Internal curing of engineered cementitious composites for prevention of early age autogenous shrinkage cracking

This investigation was carried out to study the effects of using a replacement percentage of saturated lightweight fine aggregate (LWA) as an internal curing agent on the shrinkage and mechanical behavior of Engineered Cementitious Composites (ECC). ECC is a micromechanically-based, designed high-performance, fiber-reinforced cementitious composite with high ductility and improved durability due to tight crack width. Standard ECC mixtures are typically produced with micro-silica sand (200 µm maximum aggregate size).
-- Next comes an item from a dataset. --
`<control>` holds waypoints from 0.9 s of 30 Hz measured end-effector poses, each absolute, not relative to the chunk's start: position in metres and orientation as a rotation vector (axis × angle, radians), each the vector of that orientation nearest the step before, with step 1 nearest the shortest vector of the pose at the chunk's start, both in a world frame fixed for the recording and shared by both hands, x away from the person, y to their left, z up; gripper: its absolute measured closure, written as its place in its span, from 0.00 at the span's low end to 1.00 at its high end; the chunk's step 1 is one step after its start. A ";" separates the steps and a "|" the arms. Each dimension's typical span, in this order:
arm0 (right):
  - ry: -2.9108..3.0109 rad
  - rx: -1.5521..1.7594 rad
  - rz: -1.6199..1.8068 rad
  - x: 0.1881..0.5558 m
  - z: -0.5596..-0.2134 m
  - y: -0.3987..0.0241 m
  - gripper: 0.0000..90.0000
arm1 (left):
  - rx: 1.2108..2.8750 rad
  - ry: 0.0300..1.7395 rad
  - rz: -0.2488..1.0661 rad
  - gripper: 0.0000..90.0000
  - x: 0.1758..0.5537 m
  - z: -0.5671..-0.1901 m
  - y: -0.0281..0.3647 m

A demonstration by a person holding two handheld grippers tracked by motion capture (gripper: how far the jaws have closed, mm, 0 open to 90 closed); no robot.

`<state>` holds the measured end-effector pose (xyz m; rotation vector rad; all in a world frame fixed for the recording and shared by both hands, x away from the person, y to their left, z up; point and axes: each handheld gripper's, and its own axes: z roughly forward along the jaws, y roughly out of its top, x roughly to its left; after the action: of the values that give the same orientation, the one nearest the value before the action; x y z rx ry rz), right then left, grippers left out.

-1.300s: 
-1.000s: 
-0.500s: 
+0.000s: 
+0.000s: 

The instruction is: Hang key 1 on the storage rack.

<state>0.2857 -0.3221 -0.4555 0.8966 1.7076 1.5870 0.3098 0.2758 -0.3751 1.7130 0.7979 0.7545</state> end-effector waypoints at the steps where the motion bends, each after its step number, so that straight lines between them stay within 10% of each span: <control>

Two replacement levels of silica sand with saturated LWA (fraction 0.59–4.76 mm) were adopted: the investigation used 10 and 20% by weight of total silica sand content, respectively. For each LWA replacement level, two different ECC mixtures with a fly ash-to-Portland cement ratio (FA/PC) of 1.2 and 2.2 were cast. In a control test series, two types of standard ECC mixtures with only silica sand were also studied. To investigate the effect of replacing a portion of the silica sand with saturated LWA on the mechanical properties of ECC, the study compared the results of uniaxial tensile, flexure and compressive strength tests, crack development, autogenous shrinkage and drying shrinkage. The test results showed that the autogenous shrinkage strains of the control ECCs with a low water-to-cementitious material ratio (W/CM) (0.27) and high volume FA developed rapidly, even at early ages. The results also showed that up to a 20% replacement of normal-weight silica sand with saturated LWA was very effective in reducing the autogenous shrinkage and drying shrinkage of ECC. On the other hand, the partial replacement of silica sand with saturated LWA with a nominal maximum aggregate size of 4.76 mm is shown to have a negative effect, especially on the ductility and strength properties of ECC. The test results also confirm that the autogenous shrinkage and drying shrinkage of ECC significantly decreases with increasing FA content. Moreover, increasing FA content is shown to have a positive effect on the ductility of ECC.